### PROBLEM TO WORK ON
Among the lines of the records below, copy those that hold the word "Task".

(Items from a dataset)
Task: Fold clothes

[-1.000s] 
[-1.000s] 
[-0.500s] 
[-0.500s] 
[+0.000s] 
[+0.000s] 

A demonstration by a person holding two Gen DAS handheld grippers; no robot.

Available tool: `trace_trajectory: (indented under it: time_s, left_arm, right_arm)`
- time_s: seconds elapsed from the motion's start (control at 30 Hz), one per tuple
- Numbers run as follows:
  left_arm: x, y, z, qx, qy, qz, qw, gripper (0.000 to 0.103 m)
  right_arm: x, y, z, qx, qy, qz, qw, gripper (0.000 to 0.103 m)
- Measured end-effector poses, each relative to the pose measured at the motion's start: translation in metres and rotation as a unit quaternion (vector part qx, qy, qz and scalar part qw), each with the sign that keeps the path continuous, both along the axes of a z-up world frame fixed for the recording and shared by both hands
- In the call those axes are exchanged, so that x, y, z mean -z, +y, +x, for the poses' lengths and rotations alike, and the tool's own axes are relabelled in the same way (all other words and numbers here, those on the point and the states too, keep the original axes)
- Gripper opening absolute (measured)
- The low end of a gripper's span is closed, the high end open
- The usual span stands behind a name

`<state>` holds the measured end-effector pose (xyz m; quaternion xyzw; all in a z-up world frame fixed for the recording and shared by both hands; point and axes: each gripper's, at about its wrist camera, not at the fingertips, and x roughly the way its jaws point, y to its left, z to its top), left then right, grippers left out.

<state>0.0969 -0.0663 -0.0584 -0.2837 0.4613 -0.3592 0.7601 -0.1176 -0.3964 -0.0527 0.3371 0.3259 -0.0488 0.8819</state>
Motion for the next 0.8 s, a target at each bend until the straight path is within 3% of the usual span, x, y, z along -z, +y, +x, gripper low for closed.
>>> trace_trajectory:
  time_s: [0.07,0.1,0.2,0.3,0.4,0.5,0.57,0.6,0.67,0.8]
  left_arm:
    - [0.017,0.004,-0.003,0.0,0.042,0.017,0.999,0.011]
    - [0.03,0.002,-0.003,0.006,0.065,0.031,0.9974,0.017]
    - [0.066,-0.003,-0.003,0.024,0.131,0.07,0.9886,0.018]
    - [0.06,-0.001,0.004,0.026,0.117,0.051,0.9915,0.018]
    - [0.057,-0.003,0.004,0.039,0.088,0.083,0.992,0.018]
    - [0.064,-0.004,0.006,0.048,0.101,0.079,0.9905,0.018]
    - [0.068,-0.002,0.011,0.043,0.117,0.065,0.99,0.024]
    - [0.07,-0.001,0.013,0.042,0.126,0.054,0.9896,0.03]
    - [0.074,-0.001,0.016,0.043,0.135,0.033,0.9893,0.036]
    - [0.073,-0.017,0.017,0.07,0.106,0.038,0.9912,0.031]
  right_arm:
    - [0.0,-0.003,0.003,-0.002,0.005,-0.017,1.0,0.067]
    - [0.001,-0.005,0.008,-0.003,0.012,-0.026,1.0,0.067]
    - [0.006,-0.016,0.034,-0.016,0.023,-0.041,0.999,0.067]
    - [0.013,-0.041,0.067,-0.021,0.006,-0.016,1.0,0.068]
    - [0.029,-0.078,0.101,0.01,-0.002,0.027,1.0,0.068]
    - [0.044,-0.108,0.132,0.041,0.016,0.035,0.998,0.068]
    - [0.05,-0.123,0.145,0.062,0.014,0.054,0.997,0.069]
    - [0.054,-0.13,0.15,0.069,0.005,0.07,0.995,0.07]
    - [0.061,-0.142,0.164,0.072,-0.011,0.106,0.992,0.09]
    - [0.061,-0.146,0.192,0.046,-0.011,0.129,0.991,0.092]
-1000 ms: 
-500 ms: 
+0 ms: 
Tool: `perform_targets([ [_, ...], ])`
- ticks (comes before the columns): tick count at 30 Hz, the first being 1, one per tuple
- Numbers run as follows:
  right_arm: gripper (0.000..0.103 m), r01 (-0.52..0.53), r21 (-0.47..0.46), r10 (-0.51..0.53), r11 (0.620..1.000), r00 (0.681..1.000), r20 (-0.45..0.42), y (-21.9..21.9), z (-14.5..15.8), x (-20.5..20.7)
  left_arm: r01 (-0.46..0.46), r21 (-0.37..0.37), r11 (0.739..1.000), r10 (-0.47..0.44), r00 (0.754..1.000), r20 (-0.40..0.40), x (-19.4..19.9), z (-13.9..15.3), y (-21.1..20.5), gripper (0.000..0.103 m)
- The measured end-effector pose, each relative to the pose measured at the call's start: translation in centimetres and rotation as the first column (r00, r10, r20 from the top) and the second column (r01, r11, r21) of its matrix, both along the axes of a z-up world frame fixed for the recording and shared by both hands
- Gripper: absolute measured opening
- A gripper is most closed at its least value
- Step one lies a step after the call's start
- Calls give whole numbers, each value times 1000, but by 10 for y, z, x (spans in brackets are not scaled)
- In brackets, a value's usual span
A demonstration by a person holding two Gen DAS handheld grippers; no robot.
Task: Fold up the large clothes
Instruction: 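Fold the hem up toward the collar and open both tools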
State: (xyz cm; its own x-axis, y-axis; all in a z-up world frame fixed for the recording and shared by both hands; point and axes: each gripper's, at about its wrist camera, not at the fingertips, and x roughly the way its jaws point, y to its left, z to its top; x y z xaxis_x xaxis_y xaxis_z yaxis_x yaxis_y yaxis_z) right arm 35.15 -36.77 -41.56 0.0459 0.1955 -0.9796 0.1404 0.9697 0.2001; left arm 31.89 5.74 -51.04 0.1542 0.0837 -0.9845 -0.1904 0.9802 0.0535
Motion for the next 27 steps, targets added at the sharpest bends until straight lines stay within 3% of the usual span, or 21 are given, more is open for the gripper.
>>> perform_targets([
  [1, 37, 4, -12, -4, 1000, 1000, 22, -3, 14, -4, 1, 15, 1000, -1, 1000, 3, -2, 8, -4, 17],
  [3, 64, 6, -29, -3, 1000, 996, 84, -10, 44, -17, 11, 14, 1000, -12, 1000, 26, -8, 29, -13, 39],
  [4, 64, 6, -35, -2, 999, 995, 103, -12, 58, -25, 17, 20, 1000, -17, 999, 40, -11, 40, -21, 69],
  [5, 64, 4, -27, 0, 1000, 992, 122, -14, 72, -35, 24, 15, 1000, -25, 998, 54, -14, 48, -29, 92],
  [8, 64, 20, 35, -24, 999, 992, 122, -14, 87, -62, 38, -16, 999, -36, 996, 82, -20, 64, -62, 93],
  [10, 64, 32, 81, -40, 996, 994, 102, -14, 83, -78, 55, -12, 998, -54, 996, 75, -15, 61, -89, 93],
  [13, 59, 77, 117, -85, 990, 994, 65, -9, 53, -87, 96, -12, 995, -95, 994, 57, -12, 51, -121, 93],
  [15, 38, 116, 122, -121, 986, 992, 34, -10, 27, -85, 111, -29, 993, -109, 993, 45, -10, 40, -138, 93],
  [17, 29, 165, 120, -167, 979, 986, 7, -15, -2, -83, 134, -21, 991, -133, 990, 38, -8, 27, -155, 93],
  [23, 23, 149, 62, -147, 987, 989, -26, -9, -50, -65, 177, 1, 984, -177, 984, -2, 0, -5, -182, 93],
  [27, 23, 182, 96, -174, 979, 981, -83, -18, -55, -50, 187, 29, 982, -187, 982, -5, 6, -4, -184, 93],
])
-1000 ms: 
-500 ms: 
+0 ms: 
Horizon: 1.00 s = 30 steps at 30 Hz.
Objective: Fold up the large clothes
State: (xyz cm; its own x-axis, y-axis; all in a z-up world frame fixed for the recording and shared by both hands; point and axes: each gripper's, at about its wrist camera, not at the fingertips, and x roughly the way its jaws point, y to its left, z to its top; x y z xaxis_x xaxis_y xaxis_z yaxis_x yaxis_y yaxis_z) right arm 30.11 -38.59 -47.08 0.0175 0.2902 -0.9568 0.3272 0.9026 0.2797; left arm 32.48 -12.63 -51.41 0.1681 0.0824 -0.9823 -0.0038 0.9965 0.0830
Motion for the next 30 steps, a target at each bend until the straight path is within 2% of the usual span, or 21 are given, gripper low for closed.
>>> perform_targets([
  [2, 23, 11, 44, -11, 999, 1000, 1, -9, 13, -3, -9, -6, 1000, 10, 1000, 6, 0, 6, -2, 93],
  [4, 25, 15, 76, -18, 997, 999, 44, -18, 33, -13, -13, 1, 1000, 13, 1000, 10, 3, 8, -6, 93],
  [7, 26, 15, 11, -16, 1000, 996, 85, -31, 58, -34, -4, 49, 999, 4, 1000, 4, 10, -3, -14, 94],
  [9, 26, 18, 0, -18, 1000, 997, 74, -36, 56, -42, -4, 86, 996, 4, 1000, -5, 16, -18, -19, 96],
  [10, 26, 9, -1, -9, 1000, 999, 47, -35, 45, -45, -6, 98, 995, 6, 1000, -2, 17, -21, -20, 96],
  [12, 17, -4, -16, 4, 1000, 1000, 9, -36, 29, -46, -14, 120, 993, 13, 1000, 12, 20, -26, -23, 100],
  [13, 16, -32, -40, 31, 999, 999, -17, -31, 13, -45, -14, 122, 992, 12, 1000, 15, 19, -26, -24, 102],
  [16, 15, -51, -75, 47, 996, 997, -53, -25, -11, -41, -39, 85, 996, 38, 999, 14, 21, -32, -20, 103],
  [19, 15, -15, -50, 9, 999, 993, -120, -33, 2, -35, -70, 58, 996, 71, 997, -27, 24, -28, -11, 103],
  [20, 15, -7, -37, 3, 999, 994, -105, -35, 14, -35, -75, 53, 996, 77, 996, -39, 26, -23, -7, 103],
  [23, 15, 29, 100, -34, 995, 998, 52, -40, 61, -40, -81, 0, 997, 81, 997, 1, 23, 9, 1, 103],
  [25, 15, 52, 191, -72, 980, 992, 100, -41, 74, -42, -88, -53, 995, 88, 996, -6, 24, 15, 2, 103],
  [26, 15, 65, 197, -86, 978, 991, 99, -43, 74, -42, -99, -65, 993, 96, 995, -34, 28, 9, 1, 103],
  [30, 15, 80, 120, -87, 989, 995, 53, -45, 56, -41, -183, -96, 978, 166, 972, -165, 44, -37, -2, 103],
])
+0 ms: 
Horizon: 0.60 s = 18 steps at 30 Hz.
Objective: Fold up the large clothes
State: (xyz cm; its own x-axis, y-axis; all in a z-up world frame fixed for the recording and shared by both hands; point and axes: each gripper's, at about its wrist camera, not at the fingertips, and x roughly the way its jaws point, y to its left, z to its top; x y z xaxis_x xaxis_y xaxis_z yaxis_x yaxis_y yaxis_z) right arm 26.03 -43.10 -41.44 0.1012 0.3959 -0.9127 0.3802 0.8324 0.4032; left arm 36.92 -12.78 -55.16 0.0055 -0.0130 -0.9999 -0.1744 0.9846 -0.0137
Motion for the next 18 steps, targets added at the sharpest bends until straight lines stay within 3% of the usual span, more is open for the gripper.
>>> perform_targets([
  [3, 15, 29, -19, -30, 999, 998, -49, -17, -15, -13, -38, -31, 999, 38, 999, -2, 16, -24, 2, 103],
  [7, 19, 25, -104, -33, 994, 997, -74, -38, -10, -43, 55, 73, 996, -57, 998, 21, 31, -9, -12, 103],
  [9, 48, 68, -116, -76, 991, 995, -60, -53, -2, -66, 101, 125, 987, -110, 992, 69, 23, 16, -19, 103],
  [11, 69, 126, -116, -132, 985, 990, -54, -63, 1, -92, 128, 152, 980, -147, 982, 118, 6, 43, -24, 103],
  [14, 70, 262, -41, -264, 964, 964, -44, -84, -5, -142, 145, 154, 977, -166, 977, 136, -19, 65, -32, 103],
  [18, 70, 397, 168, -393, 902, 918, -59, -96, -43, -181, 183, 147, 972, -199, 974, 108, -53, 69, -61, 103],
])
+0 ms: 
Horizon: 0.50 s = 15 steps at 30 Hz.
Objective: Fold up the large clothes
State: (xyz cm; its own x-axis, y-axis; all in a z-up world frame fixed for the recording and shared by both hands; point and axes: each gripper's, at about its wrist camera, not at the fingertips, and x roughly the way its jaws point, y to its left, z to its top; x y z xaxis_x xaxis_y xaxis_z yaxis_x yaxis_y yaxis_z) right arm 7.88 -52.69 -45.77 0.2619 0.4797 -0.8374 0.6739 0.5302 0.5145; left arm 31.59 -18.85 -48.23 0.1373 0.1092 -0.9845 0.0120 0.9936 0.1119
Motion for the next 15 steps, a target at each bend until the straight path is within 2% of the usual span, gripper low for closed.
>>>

### OUTPUT BELOW
Task: Fold clothes
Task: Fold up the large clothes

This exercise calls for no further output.